CT Evaluation of Small-Diameter Coronary Artery Stents: Effect of an Integrated Circuit Detector with Iterative Reconstruction.

Radiology 2015 Sep 17;276(3):706-14. Epub 2015 Mar 17.

From the Division of Cardiovascular Imaging, Department of Radiology and Radiological Science (L.L.G., G.R.G., C.N.D.C., M.V.H., J.R.S., A.W.K., J.M.K., A.B., U.E., P.C., U.J.S.), and Division of Cardiology, Department of Medicine (U.J.S.), Medical University of South Carolina, Heart & Vascular Center, Ashley River Tower, 25 Courtenay Dr, Charleston, SC 29425-2260; Department of Clinical Radiology, University Hospitals LMU Munich, Munich, Germany (L.L.G., F.B.); Siemens Medical Solutions, CT Division, Malvern, Pa (C.C.); Department of Cardiology and Intensive Care Medicine, Heart Center Munich-Bogenhausen, Munich, Germany (U.E.); and Department of Radiology, University of Tuebingen, Tuebingen, Germany (F.B.).

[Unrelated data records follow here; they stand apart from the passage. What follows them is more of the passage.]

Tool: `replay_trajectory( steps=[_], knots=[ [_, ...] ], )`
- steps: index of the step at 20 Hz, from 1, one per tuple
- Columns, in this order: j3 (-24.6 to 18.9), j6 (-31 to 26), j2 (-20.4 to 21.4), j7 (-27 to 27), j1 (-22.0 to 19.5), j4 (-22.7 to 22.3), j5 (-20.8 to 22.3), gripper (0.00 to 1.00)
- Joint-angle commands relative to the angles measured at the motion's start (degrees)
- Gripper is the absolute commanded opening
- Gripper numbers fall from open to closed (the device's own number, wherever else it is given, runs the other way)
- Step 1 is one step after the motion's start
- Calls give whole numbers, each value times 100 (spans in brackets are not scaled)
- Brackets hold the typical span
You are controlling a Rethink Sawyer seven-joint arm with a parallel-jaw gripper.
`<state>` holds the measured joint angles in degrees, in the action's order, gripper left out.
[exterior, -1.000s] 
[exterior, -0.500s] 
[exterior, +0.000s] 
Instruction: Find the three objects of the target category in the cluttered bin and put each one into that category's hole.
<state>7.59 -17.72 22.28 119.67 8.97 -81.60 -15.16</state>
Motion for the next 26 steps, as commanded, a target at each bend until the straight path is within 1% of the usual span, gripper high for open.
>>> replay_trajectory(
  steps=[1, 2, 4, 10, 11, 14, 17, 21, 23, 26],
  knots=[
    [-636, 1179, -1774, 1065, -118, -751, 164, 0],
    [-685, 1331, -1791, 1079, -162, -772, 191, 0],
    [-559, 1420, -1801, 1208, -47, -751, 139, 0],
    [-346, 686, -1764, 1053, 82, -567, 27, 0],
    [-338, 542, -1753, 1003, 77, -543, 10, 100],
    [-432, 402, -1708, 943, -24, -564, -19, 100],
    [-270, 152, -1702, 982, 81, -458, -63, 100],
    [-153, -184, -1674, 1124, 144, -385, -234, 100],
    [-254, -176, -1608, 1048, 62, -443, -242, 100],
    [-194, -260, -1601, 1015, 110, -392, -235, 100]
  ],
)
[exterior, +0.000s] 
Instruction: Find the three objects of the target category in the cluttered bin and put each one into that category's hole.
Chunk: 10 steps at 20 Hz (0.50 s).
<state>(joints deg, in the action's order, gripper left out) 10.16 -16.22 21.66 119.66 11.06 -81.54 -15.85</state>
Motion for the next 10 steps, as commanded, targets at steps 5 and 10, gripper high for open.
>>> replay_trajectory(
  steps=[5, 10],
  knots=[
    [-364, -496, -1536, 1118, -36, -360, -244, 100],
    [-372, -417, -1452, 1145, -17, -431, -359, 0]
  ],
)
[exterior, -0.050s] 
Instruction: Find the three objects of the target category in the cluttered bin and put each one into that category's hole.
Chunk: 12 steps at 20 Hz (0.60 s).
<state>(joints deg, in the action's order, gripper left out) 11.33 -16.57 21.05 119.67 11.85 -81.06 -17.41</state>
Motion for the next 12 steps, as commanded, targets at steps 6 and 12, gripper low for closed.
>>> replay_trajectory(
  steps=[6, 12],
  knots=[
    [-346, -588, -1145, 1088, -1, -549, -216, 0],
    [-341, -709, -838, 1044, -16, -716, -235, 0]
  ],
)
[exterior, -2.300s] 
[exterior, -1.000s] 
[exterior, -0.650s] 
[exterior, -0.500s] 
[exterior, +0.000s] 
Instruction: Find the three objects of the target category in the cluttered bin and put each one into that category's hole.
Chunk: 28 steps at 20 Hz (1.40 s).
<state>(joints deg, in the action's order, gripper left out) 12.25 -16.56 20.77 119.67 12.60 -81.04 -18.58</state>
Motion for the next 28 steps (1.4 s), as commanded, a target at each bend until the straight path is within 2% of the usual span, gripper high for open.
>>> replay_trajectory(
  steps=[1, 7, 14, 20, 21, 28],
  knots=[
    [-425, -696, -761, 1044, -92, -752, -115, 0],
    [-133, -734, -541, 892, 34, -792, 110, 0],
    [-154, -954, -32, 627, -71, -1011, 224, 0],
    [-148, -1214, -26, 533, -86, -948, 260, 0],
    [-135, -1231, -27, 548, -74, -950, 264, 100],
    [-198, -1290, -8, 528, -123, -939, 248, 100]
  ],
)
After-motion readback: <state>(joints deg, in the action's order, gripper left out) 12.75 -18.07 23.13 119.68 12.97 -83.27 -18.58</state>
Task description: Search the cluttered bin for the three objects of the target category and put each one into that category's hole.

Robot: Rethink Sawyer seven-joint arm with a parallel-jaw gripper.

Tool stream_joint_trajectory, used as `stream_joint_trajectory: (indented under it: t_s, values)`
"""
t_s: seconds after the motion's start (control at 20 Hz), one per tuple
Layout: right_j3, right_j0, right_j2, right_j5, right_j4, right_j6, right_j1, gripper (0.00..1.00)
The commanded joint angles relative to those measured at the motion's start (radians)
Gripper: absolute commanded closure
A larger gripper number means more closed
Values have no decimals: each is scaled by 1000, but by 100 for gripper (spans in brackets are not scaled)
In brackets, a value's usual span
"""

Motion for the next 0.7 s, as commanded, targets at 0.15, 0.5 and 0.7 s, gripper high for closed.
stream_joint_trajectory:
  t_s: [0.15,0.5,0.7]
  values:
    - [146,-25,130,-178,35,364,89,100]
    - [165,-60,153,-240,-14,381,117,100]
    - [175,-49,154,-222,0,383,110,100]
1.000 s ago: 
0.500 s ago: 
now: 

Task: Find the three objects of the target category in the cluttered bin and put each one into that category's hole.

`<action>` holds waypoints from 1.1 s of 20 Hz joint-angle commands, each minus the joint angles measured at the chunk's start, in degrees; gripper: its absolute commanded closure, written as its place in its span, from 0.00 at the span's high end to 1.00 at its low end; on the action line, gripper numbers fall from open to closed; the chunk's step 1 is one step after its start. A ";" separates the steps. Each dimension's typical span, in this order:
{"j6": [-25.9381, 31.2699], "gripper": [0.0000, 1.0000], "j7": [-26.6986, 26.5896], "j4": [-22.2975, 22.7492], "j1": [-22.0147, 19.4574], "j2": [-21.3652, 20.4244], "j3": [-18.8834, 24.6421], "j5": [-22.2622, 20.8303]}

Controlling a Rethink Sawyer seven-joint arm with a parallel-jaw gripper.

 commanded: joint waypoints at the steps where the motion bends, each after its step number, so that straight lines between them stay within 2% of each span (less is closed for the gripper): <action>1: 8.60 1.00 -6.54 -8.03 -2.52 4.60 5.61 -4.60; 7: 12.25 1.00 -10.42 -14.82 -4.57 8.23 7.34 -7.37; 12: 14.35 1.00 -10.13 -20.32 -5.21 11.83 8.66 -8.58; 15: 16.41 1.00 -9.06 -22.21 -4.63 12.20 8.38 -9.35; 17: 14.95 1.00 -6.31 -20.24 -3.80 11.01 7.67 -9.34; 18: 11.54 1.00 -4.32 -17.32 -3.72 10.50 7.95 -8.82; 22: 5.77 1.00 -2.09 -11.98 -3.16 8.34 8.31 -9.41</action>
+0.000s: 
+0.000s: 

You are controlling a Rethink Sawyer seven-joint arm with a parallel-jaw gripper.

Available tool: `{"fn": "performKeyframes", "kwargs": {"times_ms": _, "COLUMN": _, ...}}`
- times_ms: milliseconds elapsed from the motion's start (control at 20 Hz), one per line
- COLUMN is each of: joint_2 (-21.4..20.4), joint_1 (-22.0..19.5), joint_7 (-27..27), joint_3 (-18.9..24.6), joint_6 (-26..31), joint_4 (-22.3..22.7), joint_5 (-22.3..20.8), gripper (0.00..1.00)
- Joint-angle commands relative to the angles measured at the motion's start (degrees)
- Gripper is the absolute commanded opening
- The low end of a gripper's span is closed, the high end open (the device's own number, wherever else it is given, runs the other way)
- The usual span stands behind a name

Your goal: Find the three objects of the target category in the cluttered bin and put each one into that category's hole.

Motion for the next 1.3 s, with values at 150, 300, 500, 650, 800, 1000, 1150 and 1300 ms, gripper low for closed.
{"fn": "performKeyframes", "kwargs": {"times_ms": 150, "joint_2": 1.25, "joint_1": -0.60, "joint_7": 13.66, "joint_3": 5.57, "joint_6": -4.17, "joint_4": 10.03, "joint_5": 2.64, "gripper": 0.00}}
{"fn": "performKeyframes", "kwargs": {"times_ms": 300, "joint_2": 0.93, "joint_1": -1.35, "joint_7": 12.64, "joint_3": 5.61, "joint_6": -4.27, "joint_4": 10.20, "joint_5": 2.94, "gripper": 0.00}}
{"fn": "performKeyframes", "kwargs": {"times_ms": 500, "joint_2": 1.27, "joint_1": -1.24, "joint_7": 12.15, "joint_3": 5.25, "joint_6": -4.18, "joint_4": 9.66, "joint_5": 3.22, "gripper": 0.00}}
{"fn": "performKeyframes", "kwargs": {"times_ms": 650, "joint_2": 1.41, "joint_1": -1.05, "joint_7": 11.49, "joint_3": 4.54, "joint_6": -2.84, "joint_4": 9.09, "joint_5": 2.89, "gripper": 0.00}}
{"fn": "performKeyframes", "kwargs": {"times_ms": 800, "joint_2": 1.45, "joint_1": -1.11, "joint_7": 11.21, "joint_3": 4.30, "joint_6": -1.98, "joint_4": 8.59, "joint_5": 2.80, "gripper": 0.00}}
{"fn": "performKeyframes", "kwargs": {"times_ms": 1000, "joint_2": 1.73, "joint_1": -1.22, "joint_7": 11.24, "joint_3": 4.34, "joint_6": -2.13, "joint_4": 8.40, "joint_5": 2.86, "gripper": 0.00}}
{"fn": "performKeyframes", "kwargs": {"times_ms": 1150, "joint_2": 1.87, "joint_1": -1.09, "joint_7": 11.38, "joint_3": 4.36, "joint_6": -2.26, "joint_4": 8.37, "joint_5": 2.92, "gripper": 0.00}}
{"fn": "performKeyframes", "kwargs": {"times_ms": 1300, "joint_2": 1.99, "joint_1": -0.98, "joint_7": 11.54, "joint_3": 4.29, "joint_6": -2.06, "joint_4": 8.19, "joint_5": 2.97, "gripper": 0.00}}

Purpose: To use suitable objective methods of analysis to assess the influence of the combination of an integrated-circuit computed tomographic (CT) detector and iterative reconstruction (IR) algorithms on the visualization of small (≤3-mm) coronary artery stents.

Materials And Methods: By using a moving heart phantom, 18 data sets obtained from three coronary artery stents with small diameters were investigated. A second-generation dual-source CT system equipped with an integrated-circuit detector was used. Images were reconstructed with filtered back-projection (FBP) and IR at a section thickness of 0.75 mm (FBP75 and IR75, respectively) and IR at a section thickness of 0.50 mm (IR50). Multirow intensity profiles in Hounsfield units were modeled by using a sum-of-Gaussians fit to analyze in-plane image characteristics. Out-of-plane image characteristics were analyzed with z upslope of multicolumn intensity profiles in Hounsfield units. Statistical analysis was conducted with one-way analysis of variance and the Student t test.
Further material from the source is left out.